INFORMATION SHOWN:

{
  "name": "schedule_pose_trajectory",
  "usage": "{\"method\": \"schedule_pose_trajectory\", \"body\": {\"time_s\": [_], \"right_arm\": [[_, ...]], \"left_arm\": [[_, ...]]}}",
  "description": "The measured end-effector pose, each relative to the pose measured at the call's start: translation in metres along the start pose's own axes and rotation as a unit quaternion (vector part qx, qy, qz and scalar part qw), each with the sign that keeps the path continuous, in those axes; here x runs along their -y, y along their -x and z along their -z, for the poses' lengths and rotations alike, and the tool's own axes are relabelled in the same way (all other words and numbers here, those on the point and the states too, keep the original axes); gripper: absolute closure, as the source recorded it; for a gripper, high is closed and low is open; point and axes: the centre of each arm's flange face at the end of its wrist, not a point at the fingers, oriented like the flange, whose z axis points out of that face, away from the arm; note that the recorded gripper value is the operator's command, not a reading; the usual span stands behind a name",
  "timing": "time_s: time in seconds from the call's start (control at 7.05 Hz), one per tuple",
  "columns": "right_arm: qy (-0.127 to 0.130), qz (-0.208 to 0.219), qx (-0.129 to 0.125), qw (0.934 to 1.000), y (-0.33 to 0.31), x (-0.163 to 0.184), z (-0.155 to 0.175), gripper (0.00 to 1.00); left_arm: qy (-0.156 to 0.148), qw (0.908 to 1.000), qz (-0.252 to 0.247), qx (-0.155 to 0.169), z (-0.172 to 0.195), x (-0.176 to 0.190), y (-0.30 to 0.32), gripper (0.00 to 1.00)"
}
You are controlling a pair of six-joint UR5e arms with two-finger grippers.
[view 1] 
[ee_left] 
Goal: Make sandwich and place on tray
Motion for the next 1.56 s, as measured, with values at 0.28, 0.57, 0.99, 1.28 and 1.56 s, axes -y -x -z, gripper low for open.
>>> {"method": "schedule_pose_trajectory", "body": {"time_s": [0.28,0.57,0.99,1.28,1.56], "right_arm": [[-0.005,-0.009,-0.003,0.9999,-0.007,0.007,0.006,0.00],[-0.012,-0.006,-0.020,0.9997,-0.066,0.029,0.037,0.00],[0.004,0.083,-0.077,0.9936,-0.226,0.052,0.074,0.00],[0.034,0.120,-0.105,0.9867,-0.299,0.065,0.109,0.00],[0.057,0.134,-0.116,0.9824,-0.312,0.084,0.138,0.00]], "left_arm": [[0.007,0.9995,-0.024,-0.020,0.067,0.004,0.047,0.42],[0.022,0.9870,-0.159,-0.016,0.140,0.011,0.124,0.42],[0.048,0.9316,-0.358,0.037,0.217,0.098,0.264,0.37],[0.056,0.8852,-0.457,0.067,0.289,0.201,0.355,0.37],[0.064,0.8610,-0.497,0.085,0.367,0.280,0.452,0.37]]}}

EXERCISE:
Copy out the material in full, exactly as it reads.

SOLVED EXERCISE:
{
  "name": "schedule_pose_trajectory",
  "usage": "{\"method\": \"schedule_pose_trajectory\", \"body\": {\"time_s\": [_], \"right_arm\": [[_, ...]], \"left_arm\": [[_, ...]]}}",
  "description": "The measured end-effector pose, each relative to the pose measured at the call's start: translation in metres along the start pose's own axes and rotation as a unit quaternion (vector part qx, qy, qz and scalar part qw), each with the sign that keeps the path continuous, in those axes; here x runs along their -y, y along their -x and z along their -z, for the poses' lengths and rotations alike, and the tool's own axes are relabelled in the same way (all other words and numbers here, those on the point and the states too, keep the original axes); gripper: absolute closure, as the source recorded it; for a gripper, high is closed and low is open; point and axes: the centre of each arm's flange face at the end of its wrist, not a point at the fingers, oriented like the flange, whose z axis points out of that face, away from the arm; note that the recorded gripper value is the operator's command, not a reading; the usual span stands behind a name",
  "timing": "time_s: time in seconds from the call's start (control at 7.05 Hz), one per tuple",
  "columns": "right_arm: qy (-0.127 to 0.130), qz (-0.208 to 0.219), qx (-0.129 to 0.125), qw (0.934 to 1.000), y (-0.33 to 0.31), x (-0.163 to 0.184), z (-0.155 to 0.175), gripper (0.00 to 1.00); left_arm: qy (-0.156 to 0.148), qw (0.908 to 1.000), qz (-0.252 to 0.247), qx (-0.155 to 0.169), z (-0.172 to 0.195), x (-0.176 to 0.190), y (-0.30 to 0.32), gripper (0.00 to 1.00)"
}
You are controlling a pair of six-joint UR5e arms with two-finger grippers.
[view 1] 
[ee_left] 
Goal: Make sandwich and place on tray
Motion for the next 1.56 s, as measured, with values at 0.28, 0.57, 0.99, 1.28 and 1.56 s, axes -y -x -z, gripper low for open.
>>> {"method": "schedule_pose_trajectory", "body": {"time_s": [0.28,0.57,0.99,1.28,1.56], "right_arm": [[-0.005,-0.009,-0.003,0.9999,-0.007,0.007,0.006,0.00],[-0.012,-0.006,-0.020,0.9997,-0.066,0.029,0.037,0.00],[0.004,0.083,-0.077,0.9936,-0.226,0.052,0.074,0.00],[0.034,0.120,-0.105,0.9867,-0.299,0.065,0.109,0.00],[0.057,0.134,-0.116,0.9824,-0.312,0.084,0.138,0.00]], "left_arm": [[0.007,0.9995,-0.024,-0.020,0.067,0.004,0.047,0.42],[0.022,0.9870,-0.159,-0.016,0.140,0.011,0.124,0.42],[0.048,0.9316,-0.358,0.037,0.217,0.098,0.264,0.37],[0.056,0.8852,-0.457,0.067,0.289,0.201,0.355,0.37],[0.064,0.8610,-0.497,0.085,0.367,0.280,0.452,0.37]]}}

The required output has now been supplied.